*Action item*
Using the listing below, print the line containing "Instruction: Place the", the line containing "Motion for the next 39", and each line between them, exactly and nothing else. Pictures stay out of the print.

*Dataset content*
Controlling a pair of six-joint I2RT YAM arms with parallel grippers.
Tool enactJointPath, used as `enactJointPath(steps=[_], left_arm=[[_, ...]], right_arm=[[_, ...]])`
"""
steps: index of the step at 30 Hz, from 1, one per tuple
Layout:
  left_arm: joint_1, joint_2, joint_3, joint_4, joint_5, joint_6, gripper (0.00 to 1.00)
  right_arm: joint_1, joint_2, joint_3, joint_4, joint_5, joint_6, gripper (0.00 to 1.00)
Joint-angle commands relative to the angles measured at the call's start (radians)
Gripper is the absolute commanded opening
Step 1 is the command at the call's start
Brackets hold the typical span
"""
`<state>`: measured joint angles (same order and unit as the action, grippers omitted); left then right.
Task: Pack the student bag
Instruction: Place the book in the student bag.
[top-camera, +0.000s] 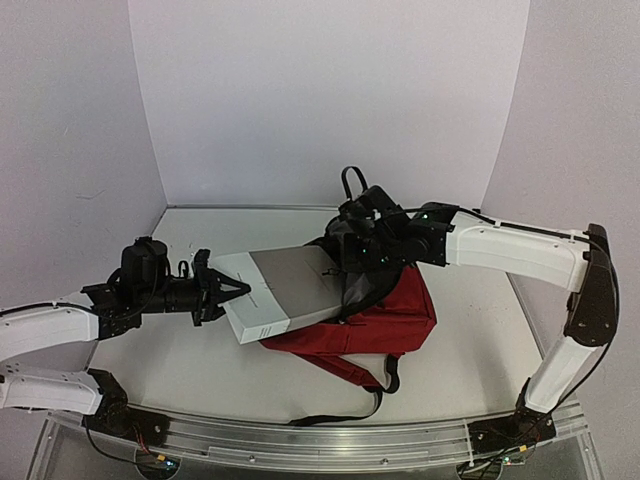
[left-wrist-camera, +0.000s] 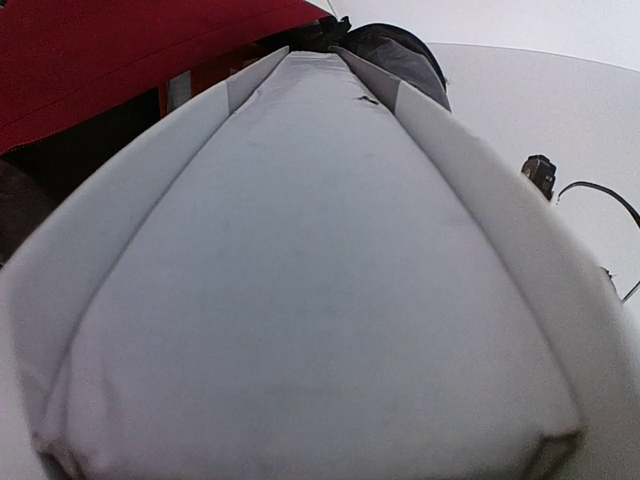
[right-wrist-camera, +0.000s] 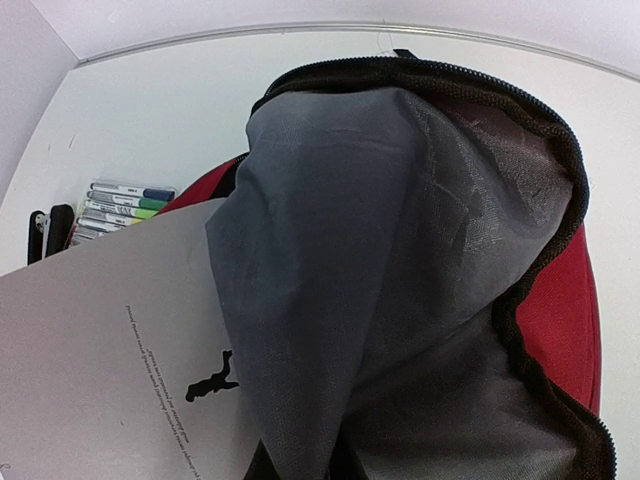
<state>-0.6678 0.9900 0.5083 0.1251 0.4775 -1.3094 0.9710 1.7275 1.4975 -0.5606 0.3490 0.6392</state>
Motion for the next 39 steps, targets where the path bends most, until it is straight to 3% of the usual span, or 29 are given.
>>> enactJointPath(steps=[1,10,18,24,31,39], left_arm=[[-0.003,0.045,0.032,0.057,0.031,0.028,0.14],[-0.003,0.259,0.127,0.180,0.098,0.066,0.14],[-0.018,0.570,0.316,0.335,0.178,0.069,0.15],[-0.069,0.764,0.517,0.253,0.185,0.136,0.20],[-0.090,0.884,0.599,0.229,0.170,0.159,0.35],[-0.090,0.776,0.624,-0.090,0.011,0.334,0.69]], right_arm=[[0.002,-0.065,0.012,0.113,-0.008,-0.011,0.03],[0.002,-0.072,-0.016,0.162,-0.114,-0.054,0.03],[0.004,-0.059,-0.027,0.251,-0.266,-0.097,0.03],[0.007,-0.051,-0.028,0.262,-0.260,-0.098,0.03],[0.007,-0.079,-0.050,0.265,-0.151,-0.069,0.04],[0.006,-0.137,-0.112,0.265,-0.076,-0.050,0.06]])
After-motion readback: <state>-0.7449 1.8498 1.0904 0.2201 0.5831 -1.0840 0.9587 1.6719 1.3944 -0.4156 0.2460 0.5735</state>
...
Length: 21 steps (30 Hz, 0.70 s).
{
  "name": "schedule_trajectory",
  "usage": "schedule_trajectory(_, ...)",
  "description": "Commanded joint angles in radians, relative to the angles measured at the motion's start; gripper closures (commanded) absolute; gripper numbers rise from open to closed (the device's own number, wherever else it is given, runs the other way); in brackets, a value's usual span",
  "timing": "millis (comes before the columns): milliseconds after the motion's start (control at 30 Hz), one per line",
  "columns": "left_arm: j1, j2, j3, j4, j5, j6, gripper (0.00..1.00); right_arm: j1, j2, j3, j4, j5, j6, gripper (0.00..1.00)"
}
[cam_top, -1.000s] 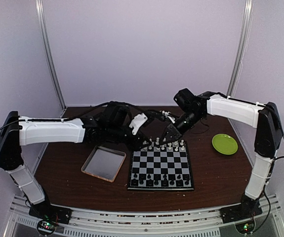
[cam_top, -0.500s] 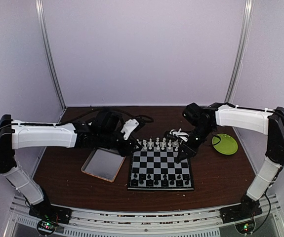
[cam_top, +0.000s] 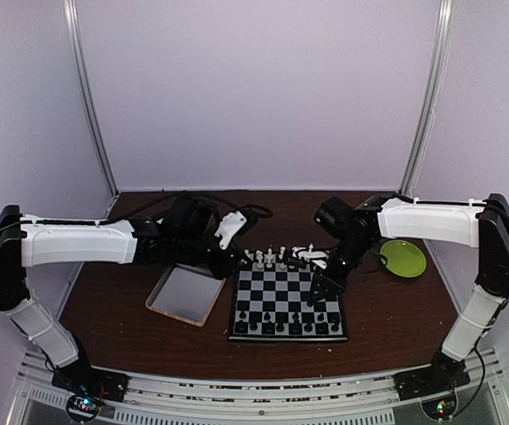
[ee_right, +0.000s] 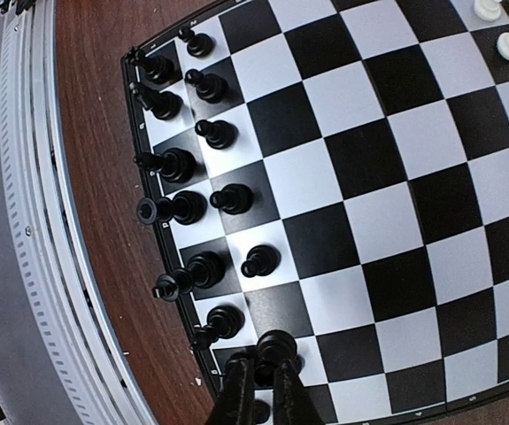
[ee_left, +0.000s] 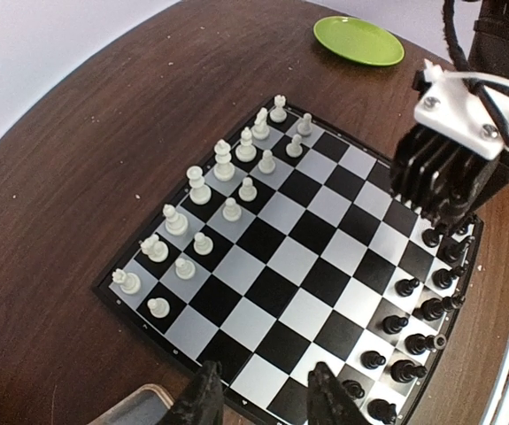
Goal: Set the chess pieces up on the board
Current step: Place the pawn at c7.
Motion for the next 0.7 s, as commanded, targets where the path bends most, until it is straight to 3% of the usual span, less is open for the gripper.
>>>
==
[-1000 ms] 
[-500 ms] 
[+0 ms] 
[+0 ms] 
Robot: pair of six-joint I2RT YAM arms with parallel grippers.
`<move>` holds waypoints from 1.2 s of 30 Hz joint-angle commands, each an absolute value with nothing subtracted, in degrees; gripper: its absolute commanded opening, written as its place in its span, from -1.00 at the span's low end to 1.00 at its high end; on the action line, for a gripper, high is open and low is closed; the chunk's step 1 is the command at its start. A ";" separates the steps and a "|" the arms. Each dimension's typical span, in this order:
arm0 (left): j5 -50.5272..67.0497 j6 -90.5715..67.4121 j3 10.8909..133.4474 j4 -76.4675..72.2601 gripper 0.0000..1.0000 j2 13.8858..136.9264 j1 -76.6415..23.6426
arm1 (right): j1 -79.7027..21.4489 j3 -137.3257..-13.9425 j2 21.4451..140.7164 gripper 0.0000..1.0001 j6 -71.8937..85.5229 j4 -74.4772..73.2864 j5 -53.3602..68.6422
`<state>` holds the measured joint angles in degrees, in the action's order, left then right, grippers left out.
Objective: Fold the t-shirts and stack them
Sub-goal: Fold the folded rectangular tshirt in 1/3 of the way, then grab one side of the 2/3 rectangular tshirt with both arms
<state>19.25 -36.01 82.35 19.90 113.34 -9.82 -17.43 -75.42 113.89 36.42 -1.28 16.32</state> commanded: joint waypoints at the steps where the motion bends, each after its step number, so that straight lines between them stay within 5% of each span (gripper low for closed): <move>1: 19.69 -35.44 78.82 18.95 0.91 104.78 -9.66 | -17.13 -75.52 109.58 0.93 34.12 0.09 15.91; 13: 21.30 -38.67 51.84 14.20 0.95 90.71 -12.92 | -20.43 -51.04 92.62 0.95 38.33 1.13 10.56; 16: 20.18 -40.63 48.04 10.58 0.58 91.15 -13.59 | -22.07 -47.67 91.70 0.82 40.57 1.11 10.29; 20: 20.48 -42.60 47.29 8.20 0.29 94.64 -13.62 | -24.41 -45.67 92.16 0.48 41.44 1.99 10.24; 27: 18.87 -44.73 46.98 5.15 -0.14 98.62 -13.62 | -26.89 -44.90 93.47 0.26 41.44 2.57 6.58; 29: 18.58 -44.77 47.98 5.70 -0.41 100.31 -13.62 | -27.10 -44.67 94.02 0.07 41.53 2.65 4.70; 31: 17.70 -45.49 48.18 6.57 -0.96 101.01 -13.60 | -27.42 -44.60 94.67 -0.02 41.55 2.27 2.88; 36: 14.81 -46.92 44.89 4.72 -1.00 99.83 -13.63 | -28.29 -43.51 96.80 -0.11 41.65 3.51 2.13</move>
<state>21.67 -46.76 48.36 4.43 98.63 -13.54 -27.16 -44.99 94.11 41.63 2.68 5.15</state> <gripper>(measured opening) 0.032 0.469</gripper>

*Finished exercise*
Instruction: Place the book in the student bag.
[top-camera, +0.000s] 
[left-wrist-camera, +0.000s] 
[right-wrist-camera, +0.000s] 
<state>-0.6678 0.9900 0.5083 0.1251 0.4775 -1.3094 0.9710 1.7275 1.4975 -0.5606 0.3490 0.6392</state>
Motion for the next 39 steps, targets where the path bends most, until it is straight to 3% of the usual span, or 29 are given.

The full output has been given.